### THE PROBLEM:
Look through the records below and copy each line that includes the word "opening".

### ENTRIES PROVIDED:
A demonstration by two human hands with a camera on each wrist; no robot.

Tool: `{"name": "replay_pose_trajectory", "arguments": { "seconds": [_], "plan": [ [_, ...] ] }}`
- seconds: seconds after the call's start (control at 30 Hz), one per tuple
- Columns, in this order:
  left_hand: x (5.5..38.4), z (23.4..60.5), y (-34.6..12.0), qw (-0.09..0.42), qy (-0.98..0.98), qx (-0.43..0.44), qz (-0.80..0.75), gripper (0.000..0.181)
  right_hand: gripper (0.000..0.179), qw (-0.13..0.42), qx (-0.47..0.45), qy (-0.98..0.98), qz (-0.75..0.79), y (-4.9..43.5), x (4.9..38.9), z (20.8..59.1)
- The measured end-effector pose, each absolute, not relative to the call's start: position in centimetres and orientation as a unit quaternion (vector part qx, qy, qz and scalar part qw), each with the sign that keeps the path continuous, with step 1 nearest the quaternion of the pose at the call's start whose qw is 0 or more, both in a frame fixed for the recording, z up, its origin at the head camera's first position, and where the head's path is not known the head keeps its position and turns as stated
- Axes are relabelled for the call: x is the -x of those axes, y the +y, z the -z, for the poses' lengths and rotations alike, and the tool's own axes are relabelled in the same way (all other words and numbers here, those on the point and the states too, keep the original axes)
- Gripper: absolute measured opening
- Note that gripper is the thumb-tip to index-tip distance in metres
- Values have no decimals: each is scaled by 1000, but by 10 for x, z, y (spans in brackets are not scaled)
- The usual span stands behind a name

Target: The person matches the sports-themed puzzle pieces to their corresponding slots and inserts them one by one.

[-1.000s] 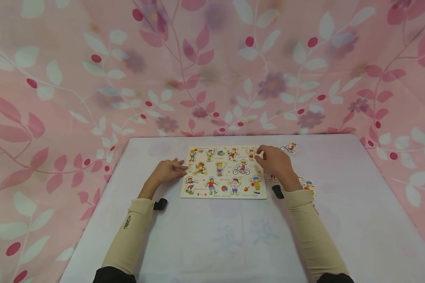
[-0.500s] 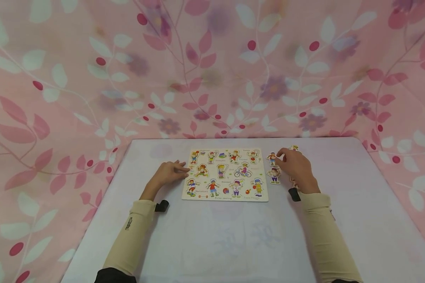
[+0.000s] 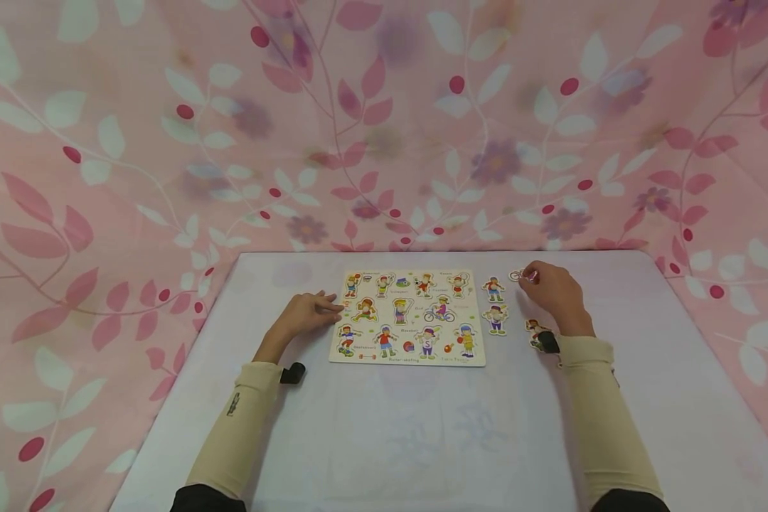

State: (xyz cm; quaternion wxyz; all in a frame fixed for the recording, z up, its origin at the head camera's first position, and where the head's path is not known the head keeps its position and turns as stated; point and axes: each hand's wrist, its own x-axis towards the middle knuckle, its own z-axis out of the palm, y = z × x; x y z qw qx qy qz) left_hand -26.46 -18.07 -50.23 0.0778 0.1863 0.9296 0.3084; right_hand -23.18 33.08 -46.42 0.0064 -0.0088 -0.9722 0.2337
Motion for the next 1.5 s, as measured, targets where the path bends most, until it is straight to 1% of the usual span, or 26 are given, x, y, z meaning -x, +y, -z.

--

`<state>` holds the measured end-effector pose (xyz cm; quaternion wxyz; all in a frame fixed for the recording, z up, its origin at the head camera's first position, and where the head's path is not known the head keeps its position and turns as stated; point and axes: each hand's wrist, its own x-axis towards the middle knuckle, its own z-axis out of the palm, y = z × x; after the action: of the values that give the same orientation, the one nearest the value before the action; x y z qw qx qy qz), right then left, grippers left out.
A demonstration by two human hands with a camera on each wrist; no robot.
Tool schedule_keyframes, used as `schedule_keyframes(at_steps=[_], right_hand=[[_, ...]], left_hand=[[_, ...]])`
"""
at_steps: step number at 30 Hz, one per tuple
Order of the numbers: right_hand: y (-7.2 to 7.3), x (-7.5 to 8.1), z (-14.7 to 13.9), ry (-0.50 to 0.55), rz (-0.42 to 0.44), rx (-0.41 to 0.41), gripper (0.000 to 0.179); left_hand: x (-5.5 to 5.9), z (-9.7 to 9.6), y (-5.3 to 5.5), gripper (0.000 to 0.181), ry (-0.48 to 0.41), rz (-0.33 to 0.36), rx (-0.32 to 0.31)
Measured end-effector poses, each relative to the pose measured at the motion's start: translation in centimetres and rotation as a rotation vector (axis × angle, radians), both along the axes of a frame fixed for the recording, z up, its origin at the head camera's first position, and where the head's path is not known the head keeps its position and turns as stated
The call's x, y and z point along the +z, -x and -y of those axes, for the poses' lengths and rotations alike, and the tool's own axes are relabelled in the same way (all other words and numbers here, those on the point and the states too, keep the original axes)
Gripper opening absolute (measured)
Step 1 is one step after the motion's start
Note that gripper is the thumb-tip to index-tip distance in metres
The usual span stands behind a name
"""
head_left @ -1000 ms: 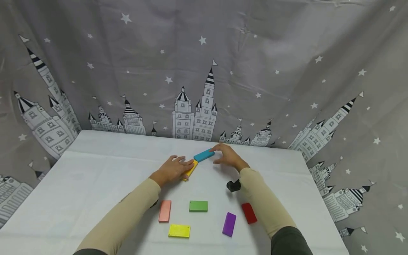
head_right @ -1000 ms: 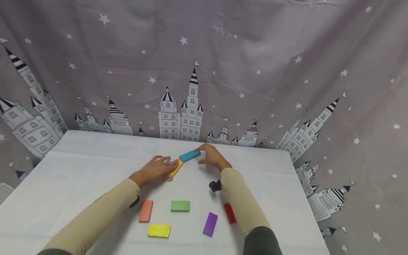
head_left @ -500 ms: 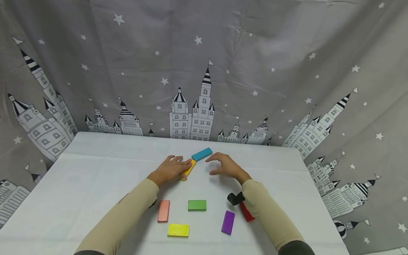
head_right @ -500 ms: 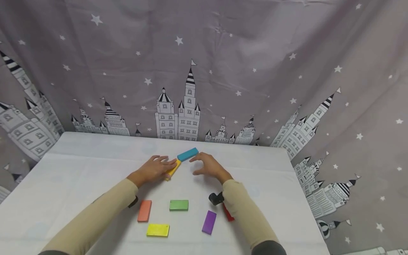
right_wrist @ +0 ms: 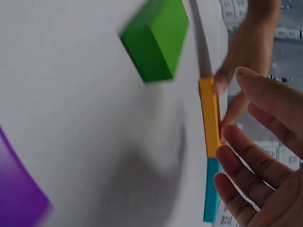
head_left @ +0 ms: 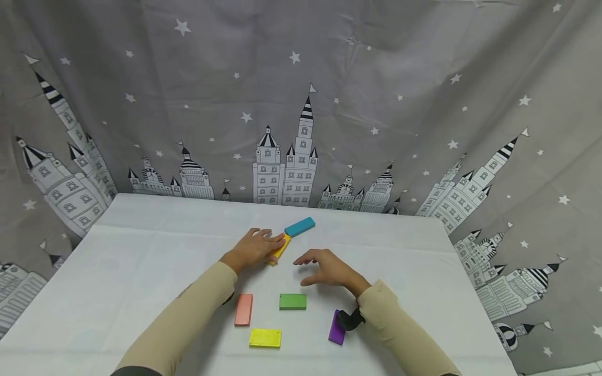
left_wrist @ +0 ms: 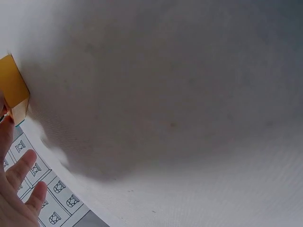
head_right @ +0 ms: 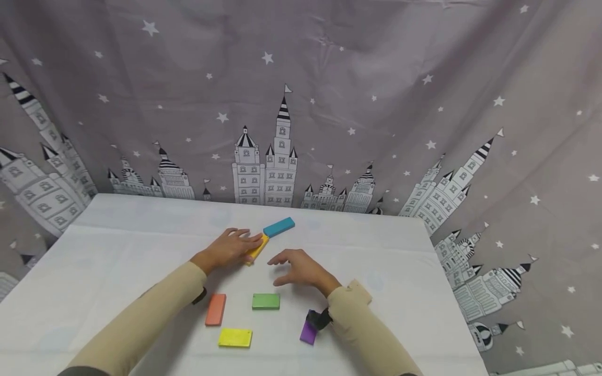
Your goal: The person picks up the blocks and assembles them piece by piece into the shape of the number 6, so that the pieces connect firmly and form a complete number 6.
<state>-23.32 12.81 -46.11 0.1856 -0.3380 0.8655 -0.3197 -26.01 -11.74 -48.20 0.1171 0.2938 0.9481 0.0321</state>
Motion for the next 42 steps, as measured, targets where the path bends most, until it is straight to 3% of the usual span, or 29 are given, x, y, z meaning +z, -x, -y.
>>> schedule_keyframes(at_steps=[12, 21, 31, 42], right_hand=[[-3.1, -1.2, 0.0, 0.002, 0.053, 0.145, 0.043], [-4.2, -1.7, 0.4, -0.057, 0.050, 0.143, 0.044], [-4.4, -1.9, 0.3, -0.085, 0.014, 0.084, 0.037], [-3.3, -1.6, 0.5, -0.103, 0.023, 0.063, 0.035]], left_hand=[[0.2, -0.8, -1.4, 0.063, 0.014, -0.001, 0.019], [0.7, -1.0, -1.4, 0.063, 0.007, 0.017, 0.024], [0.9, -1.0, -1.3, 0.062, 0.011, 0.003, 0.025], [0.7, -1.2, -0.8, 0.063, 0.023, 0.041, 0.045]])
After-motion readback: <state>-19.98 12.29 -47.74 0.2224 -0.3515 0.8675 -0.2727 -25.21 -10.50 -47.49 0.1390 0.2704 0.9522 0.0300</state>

### SOLVED EXERCISE:
- Gripper: absolute measured opening
Gripper opening absolute (measured)

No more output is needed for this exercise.